AI Article Synopsis

  • Alzheimer's disease (AD) is a common neurodegenerative disorder that is increasingly affecting the aging population, with early diagnosis during the mild cognitive impairment (MCI) stage being crucial for prevention.
  • The paper presents a multi-source ensemble transfer learning (METL) approach that combines ensemble learning and a tri-transfer model to improve the effectiveness of diagnosing AD by overcoming issues related to data distribution and sample size.
  • Experimental results indicate that METL offers strong transferability and performance, leading to the development of an auxiliary diagnosis system that assists doctors in accurately identifying MCI patients, thereby potentially reducing the progression to full AD.

Article Abstract

Alzheimer's disease (AD) is one of the most common progressive neurodegenerative diseases, and the number of AD patients has increased year after year with the global aging trend.

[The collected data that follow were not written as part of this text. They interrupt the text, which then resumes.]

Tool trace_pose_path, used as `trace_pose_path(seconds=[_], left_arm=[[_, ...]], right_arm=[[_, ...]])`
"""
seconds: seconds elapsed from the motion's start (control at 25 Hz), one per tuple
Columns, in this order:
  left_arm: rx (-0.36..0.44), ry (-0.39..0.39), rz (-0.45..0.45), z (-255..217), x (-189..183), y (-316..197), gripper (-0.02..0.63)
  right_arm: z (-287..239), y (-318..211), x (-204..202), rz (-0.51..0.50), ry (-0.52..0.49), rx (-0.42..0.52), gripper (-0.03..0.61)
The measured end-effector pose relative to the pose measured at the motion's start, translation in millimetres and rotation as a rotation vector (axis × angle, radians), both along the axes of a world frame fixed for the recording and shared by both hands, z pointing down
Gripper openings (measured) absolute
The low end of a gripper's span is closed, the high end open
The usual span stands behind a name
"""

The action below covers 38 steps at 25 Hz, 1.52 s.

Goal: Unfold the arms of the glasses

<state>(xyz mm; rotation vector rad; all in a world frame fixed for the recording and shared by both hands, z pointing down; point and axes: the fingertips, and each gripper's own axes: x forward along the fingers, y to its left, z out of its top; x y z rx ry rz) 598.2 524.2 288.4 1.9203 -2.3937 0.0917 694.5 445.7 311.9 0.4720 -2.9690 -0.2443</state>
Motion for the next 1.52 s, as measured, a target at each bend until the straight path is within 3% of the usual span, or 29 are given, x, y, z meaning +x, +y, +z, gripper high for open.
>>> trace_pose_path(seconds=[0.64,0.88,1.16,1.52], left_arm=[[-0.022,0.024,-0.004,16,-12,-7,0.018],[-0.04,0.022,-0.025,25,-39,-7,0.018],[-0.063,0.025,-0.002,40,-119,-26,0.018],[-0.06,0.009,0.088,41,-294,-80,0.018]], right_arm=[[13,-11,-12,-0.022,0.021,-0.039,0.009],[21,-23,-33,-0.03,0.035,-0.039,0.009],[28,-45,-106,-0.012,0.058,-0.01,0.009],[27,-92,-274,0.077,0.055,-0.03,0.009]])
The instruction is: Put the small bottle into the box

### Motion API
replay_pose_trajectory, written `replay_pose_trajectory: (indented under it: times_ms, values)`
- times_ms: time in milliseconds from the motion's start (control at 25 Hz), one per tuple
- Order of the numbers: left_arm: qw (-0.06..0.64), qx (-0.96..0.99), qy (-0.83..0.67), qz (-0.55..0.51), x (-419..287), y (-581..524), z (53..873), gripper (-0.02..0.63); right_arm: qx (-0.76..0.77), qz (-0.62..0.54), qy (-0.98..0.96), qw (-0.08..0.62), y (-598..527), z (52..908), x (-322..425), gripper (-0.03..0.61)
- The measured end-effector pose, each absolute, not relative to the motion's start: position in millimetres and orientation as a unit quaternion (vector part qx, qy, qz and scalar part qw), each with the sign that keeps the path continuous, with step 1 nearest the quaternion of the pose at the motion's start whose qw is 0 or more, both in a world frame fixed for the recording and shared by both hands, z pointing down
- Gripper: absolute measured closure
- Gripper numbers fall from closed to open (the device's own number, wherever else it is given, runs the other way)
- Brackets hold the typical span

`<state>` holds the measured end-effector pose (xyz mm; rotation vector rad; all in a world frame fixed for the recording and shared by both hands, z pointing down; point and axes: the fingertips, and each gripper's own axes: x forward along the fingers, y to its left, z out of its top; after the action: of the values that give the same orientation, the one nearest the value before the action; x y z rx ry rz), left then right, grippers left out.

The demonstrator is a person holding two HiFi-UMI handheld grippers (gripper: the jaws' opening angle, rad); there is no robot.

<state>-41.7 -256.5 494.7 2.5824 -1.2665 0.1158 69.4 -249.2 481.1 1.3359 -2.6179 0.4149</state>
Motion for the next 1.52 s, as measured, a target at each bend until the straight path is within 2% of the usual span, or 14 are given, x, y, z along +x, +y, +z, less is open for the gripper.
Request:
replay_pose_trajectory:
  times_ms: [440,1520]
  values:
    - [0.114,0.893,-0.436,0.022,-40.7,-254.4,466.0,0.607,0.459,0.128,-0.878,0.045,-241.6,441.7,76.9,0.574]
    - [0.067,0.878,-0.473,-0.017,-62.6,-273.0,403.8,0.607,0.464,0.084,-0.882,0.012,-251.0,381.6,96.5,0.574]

The onset of AD has a long preclinical stage. If doctors can make an initial diagnosis in the mild cognitive impairment (MCI) stage, it is possible to identify and screen those at a high-risk of developing full-blown AD, and thus the number of new AD patients can be reduced. However, there are problems with the medical datasets including AD data, such as insufficient number of samples and different data distributions. Transfer learning, which can effectively solve the problem of distribution discrepancy between training and test data and an insufficient number of target samples, has attracted increasing attention over recent years. In this paper, we propose a multi-source ensemble transfer learning (METL) approach by introducing ensemble learning and our tri-transfer model that uses Tri-Training, which ensures the transferability of source data by the tri-transfer model and high performance through ensemble learning. The experimental results on the benchmark and AD datasets demonstrate that our proposed approach has effective transferability, robustness, and feasibility, and is superior to existing algorithms. Based on METL, we propose an auxiliary diagnosis system for the initial diagnosis of AD, which helps doctors identify patients in the MCI stage as quickly as possible and with high accuracy so that measures can be taken to prevent or delay the occurrence of AD.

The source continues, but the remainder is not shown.